Complete Guide How to Creating a Quick-Read Thermometer using Arduino

Creating a Quick-Read Thermometer

In this project, I will show you a Complete Guide on How to Creating a Quick-Read Thermometer using Arduino step by step complete process.

Temperature can be realized by an analog signal. We can measure temperature utilizing the TMP36 voltage output temperature sensor made by Analog Devices, shown in Figure 1.

the TMP36 marks just like the BC548 transistor we operated on within the relay control circuit. The TMP36 outputs a voltage that is equal to the temperature, so you can discover the current temperature utilizing a simple conversion. For example, at 25 degrees Celsius, the output voltage is 750 mV, and each change in temperature of 1 degree results in a change of 10 mV. The TMP36 can measure temperatures within−40 and 125 degrees Celsius.

TMP36 temperature sensor
Figure 1. TMP36 temperature sensor

The function analogRead() will return a value within 0 and 1,023, which corresponds to a voltage within 0 and just under 5,000 mV (5 V). If we multiply the output of analogRead() by (5,000/1,024), then we will get the actual voltage returned by the sensor. Next, we subtract 500 (an offset utilized by the TMP36 to allow for temperatures below zero) and then divide by 10, which leaves us with the temperature in degrees Celsius. If you work in Fahrenheit, then multiply the Celsius value by 1.8 and add 32 to the result.


≡  Aime


we’ll utilize the TMP36 to build a quick-read thermometer utilizing Arduino. If the temperature drops below 20 degrees Celsius, a blue LED turns on. If the temperature is within 20 and 26 degrees, a green LED turns on, and If the temperature is over 26 degrees, a red LED turns on.

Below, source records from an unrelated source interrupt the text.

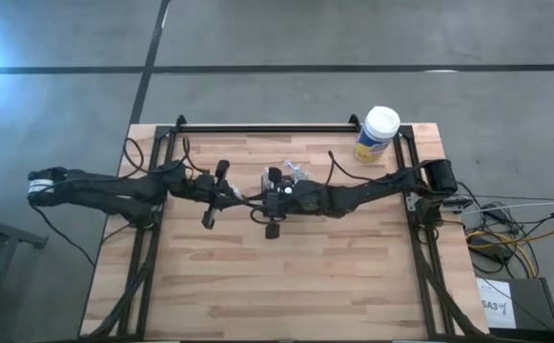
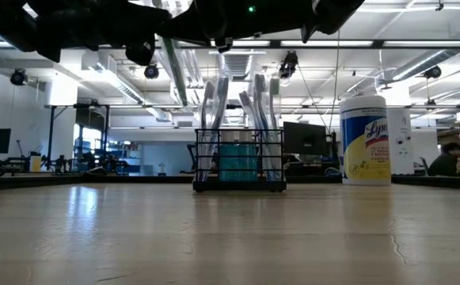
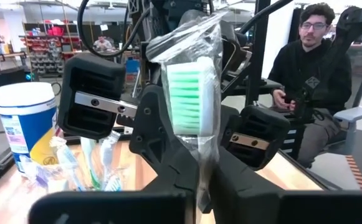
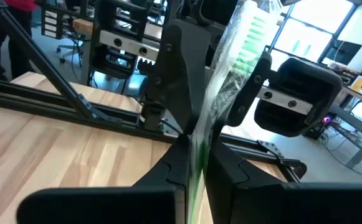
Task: Pick & Place toothbrushing station
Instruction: Put the green toothbrush into the mesh organizer, then return to Home Position
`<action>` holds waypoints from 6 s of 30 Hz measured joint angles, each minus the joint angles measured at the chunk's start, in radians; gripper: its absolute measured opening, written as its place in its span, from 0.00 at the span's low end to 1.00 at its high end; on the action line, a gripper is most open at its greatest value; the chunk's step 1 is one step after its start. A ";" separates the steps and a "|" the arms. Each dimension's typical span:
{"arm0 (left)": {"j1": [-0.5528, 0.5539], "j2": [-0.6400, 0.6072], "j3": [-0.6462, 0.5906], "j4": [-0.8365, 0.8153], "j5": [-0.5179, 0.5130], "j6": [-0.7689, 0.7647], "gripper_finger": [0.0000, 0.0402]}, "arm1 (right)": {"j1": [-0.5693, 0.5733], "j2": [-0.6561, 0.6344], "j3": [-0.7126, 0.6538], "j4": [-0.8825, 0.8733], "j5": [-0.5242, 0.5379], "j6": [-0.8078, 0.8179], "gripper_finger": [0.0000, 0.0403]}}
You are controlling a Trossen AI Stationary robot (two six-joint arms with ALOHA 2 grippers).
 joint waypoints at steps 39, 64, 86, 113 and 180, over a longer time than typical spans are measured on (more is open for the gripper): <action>0.011 -0.848 -0.142 -0.602 -0.140 0.066 0.04 | 0.029 -1.180 -0.810 -0.128 -0.037 0.241 0.08; 0.052 -0.275 -0.130 -0.062 -0.154 0.072 0.04 | 0.027 -1.554 -1.185 0.044 0.030 0.208 0.02; 0.081 0.342 0.222 -0.094 -0.289 0.042 0.04 | 0.027 -1.501 -1.185 0.024 0.034 0.195 0.02; 0.065 0.536 0.160 0.044 -0.280 0.101 0.05 | 0.027 -1.500 -1.185 0.021 0.034 0.195 0.02; 0.124 -0.714 -0.257 -0.485 -0.203 0.202 0.00 | 0.027 -1.683 -1.184 -0.228 0.181 0.232 0.02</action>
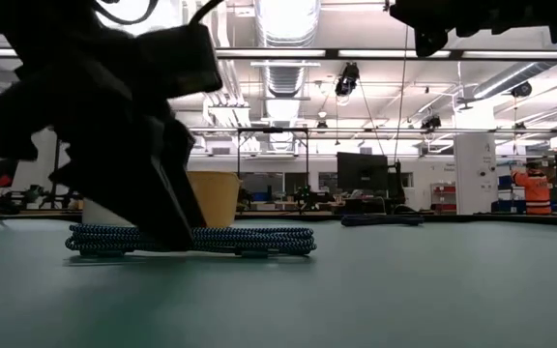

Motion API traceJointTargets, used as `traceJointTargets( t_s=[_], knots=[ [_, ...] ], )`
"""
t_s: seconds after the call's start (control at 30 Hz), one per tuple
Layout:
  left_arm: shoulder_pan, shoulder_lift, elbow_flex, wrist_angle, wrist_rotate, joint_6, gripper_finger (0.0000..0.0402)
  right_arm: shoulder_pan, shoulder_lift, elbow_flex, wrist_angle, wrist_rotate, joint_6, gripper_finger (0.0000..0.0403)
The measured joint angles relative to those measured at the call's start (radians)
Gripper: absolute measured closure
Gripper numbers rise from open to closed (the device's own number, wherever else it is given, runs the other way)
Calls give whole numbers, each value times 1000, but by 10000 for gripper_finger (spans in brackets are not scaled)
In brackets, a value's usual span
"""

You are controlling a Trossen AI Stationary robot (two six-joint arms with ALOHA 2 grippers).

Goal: Pick and place USB-C Cables
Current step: Put the blue USB cable into the yellow bin

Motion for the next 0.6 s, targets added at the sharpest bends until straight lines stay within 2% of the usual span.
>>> traceJointTargets(
  t_s=[0.33, 0.6],
  knots=[
    [1, 13, 0, 2, -39, 28, 168, 0, 0, 0, 0, 0, -7, 344],
    [2, 15, 0, 1, -40, 51, 210, 0, 0, 0, 0, 0, -8, 344]
  ],
)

≡ Hardware Quick-Read Thermometer using Arduino


For this project, you have to need this component

  1. 560 Ω resistors
  2. red LED
  3.  green LED
  4.  blue LED
  5. TMP36 temperature sensor
  6. breadboard
  7. Various connecting wires
  8. Arduino and USB cable

≡ Schematic


The circuit is very easy. If you’re seeing at the labeled side of the TMP36, the pin on the left joins to the 5 V input, the middle pin is the voltage output, and the pin on the right joins to GND as shown in Figure 2.

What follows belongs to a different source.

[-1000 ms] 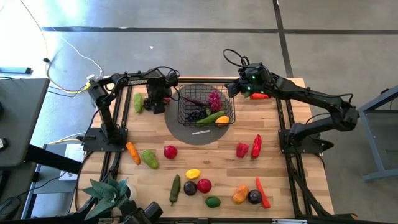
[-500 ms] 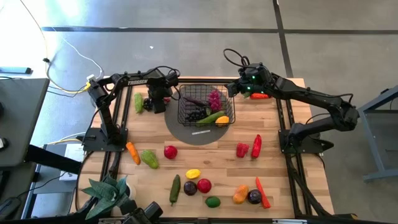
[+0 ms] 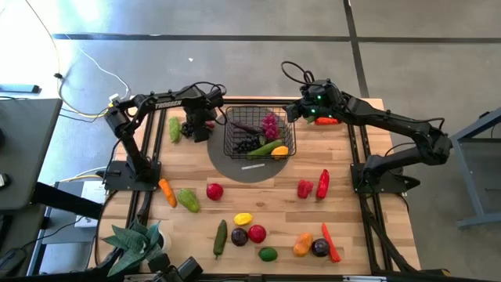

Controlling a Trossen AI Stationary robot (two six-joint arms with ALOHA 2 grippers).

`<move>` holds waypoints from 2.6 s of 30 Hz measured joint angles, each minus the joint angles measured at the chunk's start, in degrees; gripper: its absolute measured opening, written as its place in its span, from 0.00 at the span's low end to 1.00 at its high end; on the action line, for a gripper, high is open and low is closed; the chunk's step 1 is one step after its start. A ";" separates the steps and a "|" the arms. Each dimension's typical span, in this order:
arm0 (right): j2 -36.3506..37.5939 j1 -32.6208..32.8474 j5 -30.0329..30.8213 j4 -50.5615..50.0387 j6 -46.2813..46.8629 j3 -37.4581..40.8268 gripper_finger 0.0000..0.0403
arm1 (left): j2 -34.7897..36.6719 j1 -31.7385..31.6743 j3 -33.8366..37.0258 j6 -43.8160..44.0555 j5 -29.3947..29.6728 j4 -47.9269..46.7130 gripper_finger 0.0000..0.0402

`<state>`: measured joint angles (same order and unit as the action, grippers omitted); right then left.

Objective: Build produce basket
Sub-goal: Put the black grapes into the black mesh basket, then put the bottom red chili pepper into the black mesh basket

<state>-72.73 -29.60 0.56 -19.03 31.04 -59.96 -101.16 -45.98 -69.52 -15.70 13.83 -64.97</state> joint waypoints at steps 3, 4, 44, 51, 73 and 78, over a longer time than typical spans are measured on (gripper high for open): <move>0.00 0.00 0.00 0.00 0.00 0.00 0.40 | 2.08 -0.04 0.00 1.21 -0.05 -0.23 0.01; 0.00 -0.01 0.00 0.00 -0.01 0.00 0.40 | 2.92 -0.06 0.00 1.65 -0.04 -0.36 0.01; 0.00 6.13 0.26 -0.58 9.78 0.00 0.40 | 18.35 11.53 -11.21 9.55 -22.59 23.18 0.04; 0.00 12.33 -0.03 -7.11 18.43 0.00 0.40 | 13.75 12.83 -11.21 9.52 -22.52 23.82 0.13; 0.00 33.99 3.21 -34.13 46.04 0.00 0.40 | 10.07 14.04 -11.21 16.60 -22.20 31.00 0.57; 0.00 37.58 5.45 -40.43 50.30 0.00 0.40 | 10.40 15.87 -11.21 16.81 -22.21 29.87 0.56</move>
<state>-72.73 7.99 6.00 -59.46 81.34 -59.96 -90.76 -30.11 -80.73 1.11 -8.38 -35.10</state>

Creating a Quick-Read Thermometer
Creating a Quick-Read Thermometer

≡ Sketch Quick-Read Thermometer using Arduino


#define HOT    6
  #define NORMAL 4
  #define COLD   2

  float voltage  = 0;
  float celsius  = 0;
  float hotTemp  = 26;
  float coldTemp = 20;
  float sensor = 0;

  void setup()
  {
    pinMode(HOT, OUTPUT);
    pinMode(NORMAL, OUTPUT);
    pinMode(COLD, OUTPUT);
  }

  void loop()
  {
     // read the temperature sensor and convert the result to degrees Celsius
1   sensor = analogRead(0);
    voltage = (sensor*5000)/1024; // convert raw sensor value to millivolts
    voltage = voltage-500;        // remove voltage offset
    celsius = voltage/10;         // convert millivolts to Celsius

    // act on temperature range
2   if ( celsius < coldTemp )
    {
      digitalWrite(COLD, HIGH);
      delay(1000);
      digitalWrite(COLD, LOW);
    }
3   else if ( celsius > coldTemp && celsius <= hotTemp )
    {
      digitalWrite(NORMAL, HIGH);
      delay(1000);
      digitalWrite(NORMAL, LOW);
    }
    else
    {
      // celsius is > hotTemp
      digitalWrite(HOT, HIGH);
      delay(1000);
      digitalWrite(HOT, LOW);
    }
  }

≡ Sketch Analysis Quick-Read Thermometer using Arduino


The sketch opening shows the voltage from the TMP36 and changes it to temperature in degrees Celsius at 1. And utilizing the if-else functions at 2 and 3, the code matches the current temperature on the values for hot and cold and turns on the relevant LED. The delay(1000) statements are utilized to stop the lights from flashing on and off too fast if the temperature fluctuates quickly in two ranges.


≡ Hacking the Sketch


Although this sketch was very easy, you could utilize it as the reason for taking other sorts of readings. You might add a PowerSwitch Tail, for example, as shown in Figure 3.

A PowerSwitch Tail that switches up to 120 V AC
Figure 3 . A PowerSwitch Tail that switches up to 120 V AC

With a PowerSwitch Tail, you can carefully control any appliance that runs from the wall socket, such as a heater, lamp, or another device with a digital output from your Arduino. (For more information, visit http://www.adafruit.com/products/268/.) For example, you could utilize a PowerSwitch Tail to build a temperature-controlled heater or fan, control a garage light so it runs for a time and then switches off, or remotely control outdoor Christmas lights.